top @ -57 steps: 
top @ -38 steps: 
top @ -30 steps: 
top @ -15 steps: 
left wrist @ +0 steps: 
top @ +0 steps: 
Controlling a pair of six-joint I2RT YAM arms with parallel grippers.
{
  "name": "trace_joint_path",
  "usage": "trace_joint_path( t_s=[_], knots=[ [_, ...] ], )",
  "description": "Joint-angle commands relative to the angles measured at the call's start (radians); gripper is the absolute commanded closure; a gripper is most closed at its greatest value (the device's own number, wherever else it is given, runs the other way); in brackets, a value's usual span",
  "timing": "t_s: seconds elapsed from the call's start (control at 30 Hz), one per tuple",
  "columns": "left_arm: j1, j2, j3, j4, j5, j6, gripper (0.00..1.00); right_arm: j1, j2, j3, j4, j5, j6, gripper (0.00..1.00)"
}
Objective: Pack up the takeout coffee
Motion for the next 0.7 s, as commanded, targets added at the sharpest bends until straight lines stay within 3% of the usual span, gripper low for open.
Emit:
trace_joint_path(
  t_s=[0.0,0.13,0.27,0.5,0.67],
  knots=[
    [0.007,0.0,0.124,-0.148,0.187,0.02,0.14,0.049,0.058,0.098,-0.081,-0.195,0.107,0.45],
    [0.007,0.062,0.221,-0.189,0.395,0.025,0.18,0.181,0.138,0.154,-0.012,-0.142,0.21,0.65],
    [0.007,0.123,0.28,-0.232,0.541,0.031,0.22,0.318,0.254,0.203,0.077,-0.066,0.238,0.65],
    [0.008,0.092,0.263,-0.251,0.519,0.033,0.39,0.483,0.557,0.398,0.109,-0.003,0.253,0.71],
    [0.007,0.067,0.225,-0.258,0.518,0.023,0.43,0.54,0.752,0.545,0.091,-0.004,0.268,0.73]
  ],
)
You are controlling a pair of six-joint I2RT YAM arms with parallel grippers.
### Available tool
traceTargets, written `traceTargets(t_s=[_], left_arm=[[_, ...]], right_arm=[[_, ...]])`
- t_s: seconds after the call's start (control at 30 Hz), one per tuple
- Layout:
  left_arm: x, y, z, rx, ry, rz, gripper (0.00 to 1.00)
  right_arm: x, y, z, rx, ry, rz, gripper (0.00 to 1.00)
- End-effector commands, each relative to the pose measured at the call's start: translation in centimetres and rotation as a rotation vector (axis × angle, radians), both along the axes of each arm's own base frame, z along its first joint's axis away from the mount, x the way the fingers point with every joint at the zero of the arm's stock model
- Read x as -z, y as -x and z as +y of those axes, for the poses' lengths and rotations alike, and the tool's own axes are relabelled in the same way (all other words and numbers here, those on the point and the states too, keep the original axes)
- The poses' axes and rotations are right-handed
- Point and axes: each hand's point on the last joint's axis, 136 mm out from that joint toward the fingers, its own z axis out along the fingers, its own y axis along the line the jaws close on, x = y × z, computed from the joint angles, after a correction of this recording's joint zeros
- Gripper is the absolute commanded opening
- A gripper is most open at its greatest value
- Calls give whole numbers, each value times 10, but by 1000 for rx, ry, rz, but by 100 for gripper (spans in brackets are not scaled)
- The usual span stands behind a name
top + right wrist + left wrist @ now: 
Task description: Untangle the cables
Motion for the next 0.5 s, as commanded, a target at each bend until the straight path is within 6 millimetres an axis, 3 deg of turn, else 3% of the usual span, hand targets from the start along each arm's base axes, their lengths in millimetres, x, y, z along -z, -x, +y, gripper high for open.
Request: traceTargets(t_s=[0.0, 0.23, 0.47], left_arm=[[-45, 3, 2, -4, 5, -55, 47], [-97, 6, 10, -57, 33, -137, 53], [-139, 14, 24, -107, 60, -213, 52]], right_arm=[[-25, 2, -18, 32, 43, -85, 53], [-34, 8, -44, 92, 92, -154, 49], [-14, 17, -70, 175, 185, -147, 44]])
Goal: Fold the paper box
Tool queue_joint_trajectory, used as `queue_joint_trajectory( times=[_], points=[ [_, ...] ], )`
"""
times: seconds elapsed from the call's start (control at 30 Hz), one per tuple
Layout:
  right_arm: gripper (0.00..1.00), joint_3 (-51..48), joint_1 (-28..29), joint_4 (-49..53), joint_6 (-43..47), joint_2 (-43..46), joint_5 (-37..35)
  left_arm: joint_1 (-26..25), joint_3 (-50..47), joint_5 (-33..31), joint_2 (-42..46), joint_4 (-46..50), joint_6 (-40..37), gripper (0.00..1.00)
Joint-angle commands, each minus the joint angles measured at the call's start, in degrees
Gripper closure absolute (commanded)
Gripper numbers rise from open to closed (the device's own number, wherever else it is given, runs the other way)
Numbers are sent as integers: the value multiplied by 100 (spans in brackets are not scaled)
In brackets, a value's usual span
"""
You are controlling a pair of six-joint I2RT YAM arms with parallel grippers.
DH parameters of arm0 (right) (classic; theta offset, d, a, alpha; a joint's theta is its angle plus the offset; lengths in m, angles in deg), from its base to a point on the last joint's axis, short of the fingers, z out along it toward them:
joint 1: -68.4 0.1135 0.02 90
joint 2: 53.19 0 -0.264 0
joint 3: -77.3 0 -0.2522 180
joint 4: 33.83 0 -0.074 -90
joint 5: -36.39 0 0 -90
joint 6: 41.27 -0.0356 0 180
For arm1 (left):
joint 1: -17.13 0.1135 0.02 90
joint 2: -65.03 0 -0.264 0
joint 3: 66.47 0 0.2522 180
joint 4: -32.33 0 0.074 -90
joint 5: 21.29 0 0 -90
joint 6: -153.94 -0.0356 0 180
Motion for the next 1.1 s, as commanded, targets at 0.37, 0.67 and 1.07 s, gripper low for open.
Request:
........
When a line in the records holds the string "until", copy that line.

Final answer:
Motion for the next 0.7 s, as commanded, targets added at the sharpest bends until straight lines stay within 3% of the usual span, gripper low for open.
Motion for the next 0.5 s, as commanded, a target at each bend until the straight path is within 6 millimetres an axis, 3 deg of turn, else 3% of the usual span, hand targets from the start along each arm's base axes, their lengths in millimetres, x, y, z along -z, -x, +y, gripper high for open.

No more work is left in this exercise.